Reservoir in Gallatin County, Montana

Hyalite Reservoir is a reservoir located in southwest Montana, formed by Middle Creek Dam on Hyalite Creek. The lake is situated in Hyalite Canyon at an elevation of 6699 ft, about 12 miles south of Bozeman, Montana and 25 miles north of Yellowstone National Park. It was originally built in the 1940s and was expanded to its current size in 1993. Originally known as Middle Creek Reservoir, the name was changed in the late 1960s.

==Geography==
Hyalite Reservoir is located in the southwest corner of the state of Montana, approximately 12 miles south of Bozeman and 10.5 miles up Hyalite Canyon. The lake sits at the northern end of the Gallatin Range, just south of the Gallatin Valley.

At normal full pool, the lake has a volume of 4.43614e+8 cuft and an area of 206 acres, which experiences high seasonal variation.
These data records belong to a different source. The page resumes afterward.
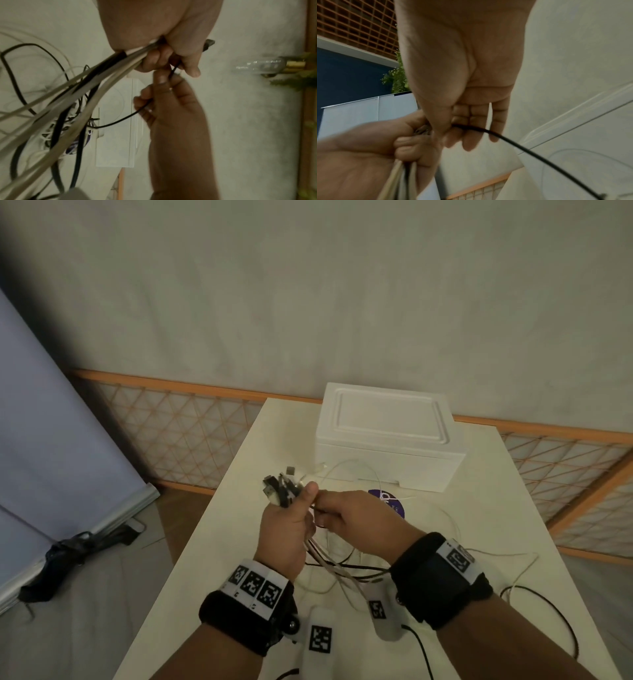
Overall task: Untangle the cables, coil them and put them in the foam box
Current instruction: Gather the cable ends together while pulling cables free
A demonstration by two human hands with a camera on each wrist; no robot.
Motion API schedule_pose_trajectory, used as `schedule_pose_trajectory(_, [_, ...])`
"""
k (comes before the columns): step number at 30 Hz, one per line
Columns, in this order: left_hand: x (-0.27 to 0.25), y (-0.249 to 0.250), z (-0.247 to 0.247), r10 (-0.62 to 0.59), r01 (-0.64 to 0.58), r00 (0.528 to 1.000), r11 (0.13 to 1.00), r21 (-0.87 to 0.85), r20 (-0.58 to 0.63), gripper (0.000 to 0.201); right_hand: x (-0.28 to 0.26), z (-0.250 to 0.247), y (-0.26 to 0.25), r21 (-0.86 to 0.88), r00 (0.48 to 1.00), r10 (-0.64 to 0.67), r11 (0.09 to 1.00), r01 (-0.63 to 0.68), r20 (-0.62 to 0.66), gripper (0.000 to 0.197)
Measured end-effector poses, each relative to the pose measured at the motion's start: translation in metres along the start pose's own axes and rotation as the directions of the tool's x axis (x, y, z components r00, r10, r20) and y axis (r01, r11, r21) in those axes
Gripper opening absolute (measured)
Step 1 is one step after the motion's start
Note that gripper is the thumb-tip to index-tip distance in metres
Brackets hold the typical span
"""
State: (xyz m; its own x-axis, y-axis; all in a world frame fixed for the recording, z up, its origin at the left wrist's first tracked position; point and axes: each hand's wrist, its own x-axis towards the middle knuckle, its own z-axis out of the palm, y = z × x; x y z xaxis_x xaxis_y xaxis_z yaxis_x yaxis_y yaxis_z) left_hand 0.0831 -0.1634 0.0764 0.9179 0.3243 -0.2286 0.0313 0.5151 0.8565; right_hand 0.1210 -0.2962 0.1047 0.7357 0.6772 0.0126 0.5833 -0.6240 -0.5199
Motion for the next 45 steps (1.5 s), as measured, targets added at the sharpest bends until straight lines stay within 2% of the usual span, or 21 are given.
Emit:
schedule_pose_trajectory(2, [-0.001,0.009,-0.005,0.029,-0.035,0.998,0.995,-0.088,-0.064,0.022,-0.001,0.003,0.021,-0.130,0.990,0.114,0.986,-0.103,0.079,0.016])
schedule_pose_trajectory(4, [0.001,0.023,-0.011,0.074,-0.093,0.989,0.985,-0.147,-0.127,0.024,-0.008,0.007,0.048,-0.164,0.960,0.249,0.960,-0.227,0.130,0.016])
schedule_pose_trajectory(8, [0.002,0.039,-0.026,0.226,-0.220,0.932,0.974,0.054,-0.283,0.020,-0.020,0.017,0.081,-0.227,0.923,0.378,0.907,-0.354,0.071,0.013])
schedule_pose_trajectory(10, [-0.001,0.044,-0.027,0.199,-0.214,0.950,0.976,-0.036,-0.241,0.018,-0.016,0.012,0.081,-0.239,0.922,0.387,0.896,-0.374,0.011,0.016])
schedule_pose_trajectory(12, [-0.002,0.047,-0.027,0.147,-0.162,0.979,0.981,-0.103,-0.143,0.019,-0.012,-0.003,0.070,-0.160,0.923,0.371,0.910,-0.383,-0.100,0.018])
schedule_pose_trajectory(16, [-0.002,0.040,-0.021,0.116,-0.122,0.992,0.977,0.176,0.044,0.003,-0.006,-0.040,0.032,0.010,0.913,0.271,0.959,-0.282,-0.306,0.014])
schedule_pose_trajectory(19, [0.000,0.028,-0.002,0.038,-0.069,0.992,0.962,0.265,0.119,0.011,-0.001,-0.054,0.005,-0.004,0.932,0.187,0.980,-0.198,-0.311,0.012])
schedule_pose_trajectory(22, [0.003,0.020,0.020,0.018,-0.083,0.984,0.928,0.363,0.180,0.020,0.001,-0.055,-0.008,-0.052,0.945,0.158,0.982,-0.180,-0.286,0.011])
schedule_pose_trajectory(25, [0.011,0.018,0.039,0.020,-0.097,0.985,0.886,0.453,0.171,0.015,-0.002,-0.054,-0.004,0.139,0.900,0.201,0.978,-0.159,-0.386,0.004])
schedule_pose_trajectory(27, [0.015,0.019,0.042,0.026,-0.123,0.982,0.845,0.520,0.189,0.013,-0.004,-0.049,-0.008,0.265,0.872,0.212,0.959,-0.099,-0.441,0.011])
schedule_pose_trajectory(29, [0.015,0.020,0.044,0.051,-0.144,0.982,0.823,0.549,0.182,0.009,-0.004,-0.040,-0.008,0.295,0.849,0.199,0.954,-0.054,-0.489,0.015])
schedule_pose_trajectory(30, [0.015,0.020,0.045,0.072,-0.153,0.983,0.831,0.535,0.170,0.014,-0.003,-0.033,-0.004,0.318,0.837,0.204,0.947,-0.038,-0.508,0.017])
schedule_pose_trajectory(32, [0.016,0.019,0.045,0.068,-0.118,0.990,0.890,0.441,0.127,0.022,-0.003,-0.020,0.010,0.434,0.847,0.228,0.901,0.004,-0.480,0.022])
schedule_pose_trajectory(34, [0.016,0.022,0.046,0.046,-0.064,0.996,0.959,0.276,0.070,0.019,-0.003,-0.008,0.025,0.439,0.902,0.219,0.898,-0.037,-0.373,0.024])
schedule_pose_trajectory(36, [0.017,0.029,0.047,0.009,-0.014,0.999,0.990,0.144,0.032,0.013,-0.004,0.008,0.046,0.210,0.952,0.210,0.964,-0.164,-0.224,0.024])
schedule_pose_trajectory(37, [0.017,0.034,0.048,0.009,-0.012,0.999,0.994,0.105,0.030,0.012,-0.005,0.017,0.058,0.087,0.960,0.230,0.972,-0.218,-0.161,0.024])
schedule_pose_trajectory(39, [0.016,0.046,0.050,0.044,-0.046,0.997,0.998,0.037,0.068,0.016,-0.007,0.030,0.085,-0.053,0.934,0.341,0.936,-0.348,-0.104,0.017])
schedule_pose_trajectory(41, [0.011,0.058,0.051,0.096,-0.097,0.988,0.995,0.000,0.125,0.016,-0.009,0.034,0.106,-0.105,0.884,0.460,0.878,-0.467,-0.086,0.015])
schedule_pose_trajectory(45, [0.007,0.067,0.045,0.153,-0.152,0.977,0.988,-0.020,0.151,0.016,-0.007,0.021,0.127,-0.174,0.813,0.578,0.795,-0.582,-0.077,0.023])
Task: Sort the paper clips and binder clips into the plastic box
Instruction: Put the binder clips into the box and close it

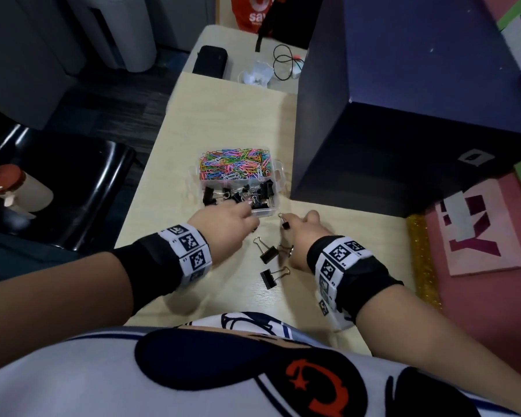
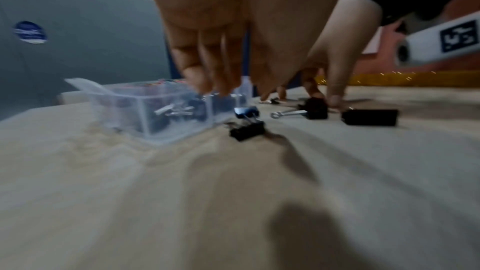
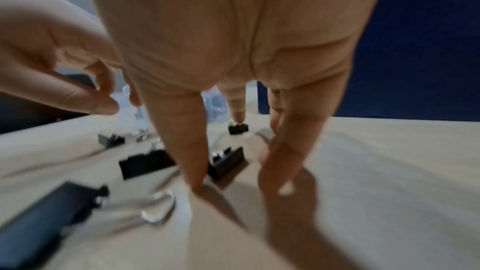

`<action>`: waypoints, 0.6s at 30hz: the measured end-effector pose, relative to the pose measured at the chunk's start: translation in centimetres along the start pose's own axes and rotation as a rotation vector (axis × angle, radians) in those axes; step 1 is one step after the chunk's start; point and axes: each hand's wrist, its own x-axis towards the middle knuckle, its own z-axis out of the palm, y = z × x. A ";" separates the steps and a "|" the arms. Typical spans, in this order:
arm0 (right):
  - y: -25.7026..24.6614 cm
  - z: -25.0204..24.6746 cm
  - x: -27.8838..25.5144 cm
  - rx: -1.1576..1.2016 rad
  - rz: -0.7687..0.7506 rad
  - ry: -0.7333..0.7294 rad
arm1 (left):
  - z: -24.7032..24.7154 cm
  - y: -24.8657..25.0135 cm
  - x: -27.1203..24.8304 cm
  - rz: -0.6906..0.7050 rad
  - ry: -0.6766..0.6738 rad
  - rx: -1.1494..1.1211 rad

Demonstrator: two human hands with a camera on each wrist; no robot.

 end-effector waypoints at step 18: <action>-0.9 1.5 0.2 -0.054 -0.137 0.093 | 1.5 -0.1 -0.5 -0.028 -0.176 -0.024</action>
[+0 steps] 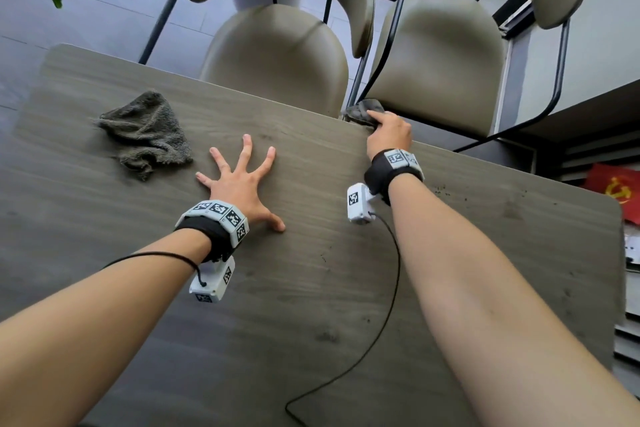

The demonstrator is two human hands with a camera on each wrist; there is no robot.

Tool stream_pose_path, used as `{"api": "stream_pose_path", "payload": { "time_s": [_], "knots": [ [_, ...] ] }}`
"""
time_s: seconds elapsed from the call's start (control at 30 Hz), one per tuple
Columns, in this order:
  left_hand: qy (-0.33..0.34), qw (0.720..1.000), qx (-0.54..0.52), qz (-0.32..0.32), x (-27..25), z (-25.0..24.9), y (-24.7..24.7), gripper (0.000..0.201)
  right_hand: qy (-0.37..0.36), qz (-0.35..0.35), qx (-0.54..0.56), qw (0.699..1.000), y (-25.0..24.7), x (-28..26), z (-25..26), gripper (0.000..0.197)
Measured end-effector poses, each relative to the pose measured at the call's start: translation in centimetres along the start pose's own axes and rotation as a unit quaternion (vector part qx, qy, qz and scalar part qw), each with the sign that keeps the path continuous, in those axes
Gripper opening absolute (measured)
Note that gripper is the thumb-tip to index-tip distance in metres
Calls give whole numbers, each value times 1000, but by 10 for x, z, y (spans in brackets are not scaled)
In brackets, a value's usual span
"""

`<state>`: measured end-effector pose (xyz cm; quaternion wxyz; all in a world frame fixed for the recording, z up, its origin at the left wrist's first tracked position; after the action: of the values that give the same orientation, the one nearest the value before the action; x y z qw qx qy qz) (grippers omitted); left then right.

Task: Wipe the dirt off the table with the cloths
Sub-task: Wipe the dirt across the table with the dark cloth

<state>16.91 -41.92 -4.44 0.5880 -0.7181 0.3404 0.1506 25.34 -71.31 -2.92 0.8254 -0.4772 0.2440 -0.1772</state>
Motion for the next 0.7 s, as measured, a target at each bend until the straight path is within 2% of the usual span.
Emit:
{"api": "stream_pose_path", "payload": {
  "time_s": [0.07, 0.13, 0.23, 0.3, 0.37, 0.53, 0.7],
  "knots": [
    [0, 1000, -1, -1, -1, -1, -1, 154, 35, 1, 33, 999, -11, 15, -7, 46],
    [1, 1000, 1, -1, -1, -1, 0, 154, 22, -24, 67, 997, -25, 14, -7, 45],
    [0, 1000, 2, 2, -2, -2, -1, 155, -80, -74, 88, 990, -43, -24, 6, 51],
    [-1, 1000, -1, 5, -2, -2, -1, 155, -124, -87, 88, 985, -40, -65, 13, 54],
    [0, 1000, 0, 5, -2, -2, -1, 154, -138, -62, 81, 985, -23, -108, 15, 56],
    [2, 1000, 2, 1, -1, -2, 1, 153, -93, 84, -12, 992, 52, -187, -6, 51],
    [0, 1000, 2, -2, -1, -1, 0, 153, -82, 56, -41, 994, 52, -163, -11, 61]
  ]
}}
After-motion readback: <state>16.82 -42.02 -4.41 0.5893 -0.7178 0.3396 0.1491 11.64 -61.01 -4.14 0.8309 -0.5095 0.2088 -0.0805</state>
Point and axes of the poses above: each hand's wrist, its own x-axis towards the middle knuckle, its own y-axis out of the palm, z = x × y, the point moved 8 cm from there along x, towards the middle knuckle, and after that the axes turned 10 degrees about y, right-handed, at the moved point
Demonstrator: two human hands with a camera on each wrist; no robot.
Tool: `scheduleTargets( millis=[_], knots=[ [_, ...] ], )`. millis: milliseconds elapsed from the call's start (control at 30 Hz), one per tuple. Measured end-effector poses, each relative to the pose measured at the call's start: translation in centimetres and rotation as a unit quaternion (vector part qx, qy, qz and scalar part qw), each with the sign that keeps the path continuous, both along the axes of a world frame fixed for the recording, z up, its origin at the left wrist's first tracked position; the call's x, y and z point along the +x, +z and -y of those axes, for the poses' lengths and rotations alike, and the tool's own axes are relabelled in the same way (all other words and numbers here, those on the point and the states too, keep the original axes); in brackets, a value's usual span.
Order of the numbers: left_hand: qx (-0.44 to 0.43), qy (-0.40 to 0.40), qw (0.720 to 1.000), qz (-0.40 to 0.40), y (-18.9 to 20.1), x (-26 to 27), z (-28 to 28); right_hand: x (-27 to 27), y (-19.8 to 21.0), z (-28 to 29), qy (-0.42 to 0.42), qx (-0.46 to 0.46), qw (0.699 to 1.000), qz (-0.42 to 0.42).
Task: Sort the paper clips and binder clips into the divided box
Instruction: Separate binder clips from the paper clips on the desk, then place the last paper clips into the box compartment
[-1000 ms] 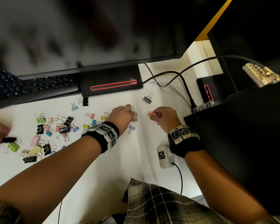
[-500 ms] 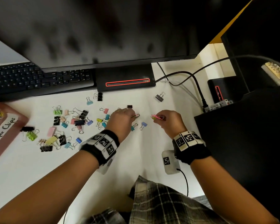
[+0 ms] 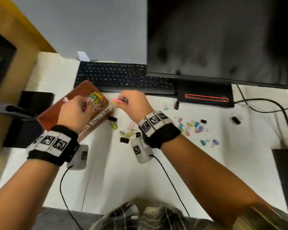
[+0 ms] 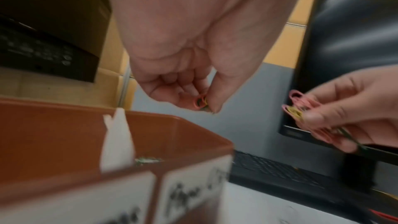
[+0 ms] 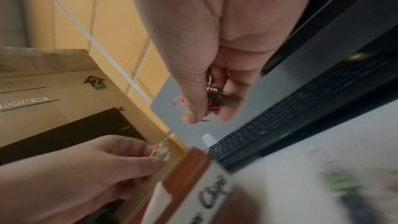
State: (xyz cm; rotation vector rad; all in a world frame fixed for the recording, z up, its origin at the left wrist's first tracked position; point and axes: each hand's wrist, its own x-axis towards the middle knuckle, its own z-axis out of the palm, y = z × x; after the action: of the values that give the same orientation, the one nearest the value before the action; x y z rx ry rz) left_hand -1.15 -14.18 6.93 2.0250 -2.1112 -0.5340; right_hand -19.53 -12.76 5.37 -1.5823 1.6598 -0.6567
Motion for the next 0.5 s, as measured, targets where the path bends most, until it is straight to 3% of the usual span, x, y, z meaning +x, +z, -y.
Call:
scheduleTargets(
  millis=[133,233,367,433,500],
  knots=[
    [0.071,-0.01,0.997,0.031,-0.5,3.9,3.5,8.8,0.0,4.3,0.01,-0.001,1.0,0.018],
    [0.041,-0.052,0.997,0.045,0.1,5.2,4.0,12.1,-1.2,5.4,0.027,0.022,0.999,0.012],
    [-0.022,-0.078,0.996,-0.026,0.3,6.3,2.4,11.9,-2.3,3.7,0.014,0.023,0.999,0.038],
    [-0.038,-0.124,0.988,-0.09,0.1,6.0,0.8,10.1,-2.3,1.6,-0.014,-0.018,0.995,0.1],
    [-0.022,-0.178,0.972,-0.151,-0.5,4.9,-1.3,7.2,-2.7,-1.1,-0.042,-0.064,0.992,0.102]
  ],
)
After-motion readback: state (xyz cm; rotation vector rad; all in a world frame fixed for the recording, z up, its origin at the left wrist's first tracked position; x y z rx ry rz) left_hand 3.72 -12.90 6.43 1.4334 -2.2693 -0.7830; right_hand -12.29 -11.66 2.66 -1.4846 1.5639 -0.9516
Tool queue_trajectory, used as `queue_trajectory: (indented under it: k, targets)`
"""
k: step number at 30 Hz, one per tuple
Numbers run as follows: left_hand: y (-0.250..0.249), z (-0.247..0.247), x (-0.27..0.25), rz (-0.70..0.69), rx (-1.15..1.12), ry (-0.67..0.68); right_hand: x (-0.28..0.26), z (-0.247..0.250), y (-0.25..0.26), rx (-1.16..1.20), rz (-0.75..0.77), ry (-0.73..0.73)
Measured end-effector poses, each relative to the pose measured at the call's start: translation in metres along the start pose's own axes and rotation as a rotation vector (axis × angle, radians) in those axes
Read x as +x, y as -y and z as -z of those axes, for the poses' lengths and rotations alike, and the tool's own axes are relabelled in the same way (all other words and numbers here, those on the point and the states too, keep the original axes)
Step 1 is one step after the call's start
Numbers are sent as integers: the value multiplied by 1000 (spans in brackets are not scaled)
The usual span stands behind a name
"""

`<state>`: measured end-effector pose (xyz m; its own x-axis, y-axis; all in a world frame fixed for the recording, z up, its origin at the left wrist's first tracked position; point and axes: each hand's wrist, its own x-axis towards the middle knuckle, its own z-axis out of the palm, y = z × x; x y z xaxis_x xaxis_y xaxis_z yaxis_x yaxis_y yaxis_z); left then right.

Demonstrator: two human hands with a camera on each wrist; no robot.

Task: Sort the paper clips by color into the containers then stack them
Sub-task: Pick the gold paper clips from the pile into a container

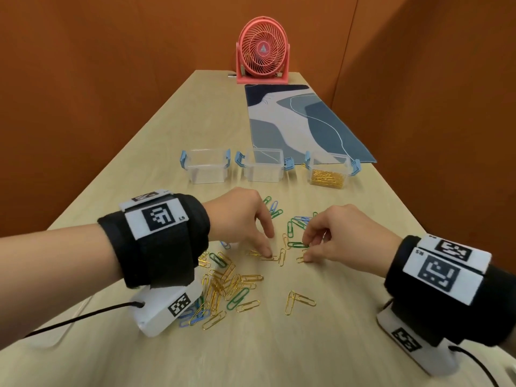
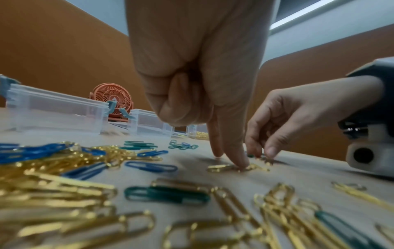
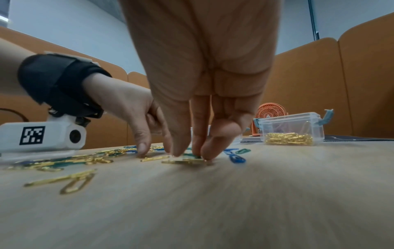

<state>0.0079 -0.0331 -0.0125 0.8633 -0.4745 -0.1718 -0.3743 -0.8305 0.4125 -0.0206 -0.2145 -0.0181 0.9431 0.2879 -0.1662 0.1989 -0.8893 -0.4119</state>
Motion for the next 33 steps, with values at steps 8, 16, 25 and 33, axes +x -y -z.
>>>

When at maximum capacity, the lake is approximately 1.5 miles miles long and .3 miles wide. The reservoir reaches depths of 126 feet.

==Recreation==
Hyalite Reservoir and the surrounding area offer many recreational activities including camping, fishing, boating, and hiking. There are two campgrounds, Chisolm and Hood Creek. Motorized boating is allowed on Hyalite Reservoir with a "no wake" rule for the entire reservoir.